Ja-rak

Aku ingin menyublimkan jarak. Supaya kita bisa duduk mepet-mepet lagi. Seperti stadion yang penuh. Atau diskusi buku yang terlalu sesak, di kedai sempit bilangan Lebak Bulus. Atau bus-bus antarkota berbau keringat. Kita berbagi spasi yang tipis, seraya menyeberangi tembok kultural via dialog. Ketika droplet belum jadi kosakata sehari-hari.

2020 telah memberi kita aturan rigid tentang ‘jarak’. Yang fisik atau sosial (tidak) sama saja. Ia dipangkas habis oleh diktat-diktat WHO, juga telaah-telaah akademis di utara. Di selatan, atau di belahan dunia mana pun, kita kesulitan merangkai logika-logika ilmiah dengan tuntutan-tuntutan biologis. Tubuh-tubuh rindu dipeluk, rindu duduk-duduk bersinggung bahu.

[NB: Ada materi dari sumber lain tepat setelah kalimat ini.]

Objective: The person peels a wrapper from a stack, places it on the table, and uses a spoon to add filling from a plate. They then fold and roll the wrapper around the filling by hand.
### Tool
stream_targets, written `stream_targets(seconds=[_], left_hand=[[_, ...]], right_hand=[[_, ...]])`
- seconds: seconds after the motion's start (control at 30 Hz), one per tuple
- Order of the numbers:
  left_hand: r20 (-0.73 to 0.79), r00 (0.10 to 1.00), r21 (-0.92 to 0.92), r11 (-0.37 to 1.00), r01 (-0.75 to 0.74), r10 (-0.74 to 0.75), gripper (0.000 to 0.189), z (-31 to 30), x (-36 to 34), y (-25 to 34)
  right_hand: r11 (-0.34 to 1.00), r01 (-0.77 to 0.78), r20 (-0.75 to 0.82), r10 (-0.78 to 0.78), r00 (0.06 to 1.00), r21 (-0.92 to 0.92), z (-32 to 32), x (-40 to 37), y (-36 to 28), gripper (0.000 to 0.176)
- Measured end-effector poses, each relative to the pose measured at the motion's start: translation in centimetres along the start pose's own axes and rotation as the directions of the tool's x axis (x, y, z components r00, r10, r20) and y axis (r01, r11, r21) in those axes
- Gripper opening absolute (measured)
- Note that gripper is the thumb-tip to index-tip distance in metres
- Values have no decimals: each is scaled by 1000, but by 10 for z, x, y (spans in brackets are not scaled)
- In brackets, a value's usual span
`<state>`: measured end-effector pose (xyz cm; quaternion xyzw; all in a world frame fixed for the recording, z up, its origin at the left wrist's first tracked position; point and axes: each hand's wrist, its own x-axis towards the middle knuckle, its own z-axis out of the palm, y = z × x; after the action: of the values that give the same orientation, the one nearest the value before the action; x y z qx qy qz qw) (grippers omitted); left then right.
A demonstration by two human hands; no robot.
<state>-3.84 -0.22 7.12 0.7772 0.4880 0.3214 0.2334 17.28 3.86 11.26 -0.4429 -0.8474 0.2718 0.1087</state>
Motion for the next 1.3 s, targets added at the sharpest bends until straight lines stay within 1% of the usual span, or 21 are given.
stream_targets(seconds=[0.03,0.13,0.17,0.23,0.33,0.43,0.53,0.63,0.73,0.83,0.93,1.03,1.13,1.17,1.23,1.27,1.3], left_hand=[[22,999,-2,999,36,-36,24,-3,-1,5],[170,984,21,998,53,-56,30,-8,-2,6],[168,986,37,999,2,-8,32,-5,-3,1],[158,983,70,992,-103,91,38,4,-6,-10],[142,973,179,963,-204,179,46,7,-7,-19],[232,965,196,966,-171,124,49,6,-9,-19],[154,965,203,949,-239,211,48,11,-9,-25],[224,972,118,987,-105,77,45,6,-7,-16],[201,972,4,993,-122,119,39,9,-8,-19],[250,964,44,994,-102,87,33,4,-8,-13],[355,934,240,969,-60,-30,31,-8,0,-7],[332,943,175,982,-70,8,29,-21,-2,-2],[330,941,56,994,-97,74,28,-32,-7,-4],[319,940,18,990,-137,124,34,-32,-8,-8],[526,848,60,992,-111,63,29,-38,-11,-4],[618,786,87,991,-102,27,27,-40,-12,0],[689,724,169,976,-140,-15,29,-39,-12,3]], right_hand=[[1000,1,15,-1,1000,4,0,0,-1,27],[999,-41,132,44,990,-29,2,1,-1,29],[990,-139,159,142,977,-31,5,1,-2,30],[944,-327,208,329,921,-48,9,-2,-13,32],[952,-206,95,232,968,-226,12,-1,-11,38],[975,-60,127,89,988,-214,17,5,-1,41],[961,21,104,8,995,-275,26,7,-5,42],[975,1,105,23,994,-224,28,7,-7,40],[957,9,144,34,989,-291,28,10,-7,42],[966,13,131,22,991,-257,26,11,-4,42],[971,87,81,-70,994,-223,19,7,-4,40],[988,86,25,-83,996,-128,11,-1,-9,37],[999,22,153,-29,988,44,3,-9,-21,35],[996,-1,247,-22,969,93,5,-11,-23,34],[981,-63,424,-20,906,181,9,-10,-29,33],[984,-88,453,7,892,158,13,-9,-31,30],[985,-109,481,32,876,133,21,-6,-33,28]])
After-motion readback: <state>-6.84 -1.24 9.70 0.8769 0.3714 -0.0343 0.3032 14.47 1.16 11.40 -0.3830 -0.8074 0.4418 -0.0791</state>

Jika semua ini usai, kita perlu menggelar upacara untuk menguburkan jarak ajaib 1,5 meter itu. Dan kita kan merayakan the roaring 20s dengan berhimpitan di kereta menuju timur. Kita kan memadati konser-konser (dengan atau tanpa alkohol). Juga keintiman yang ugahari itu akan ditanam ulang, tanpa spasi yang membatasi kita berbagi droplet.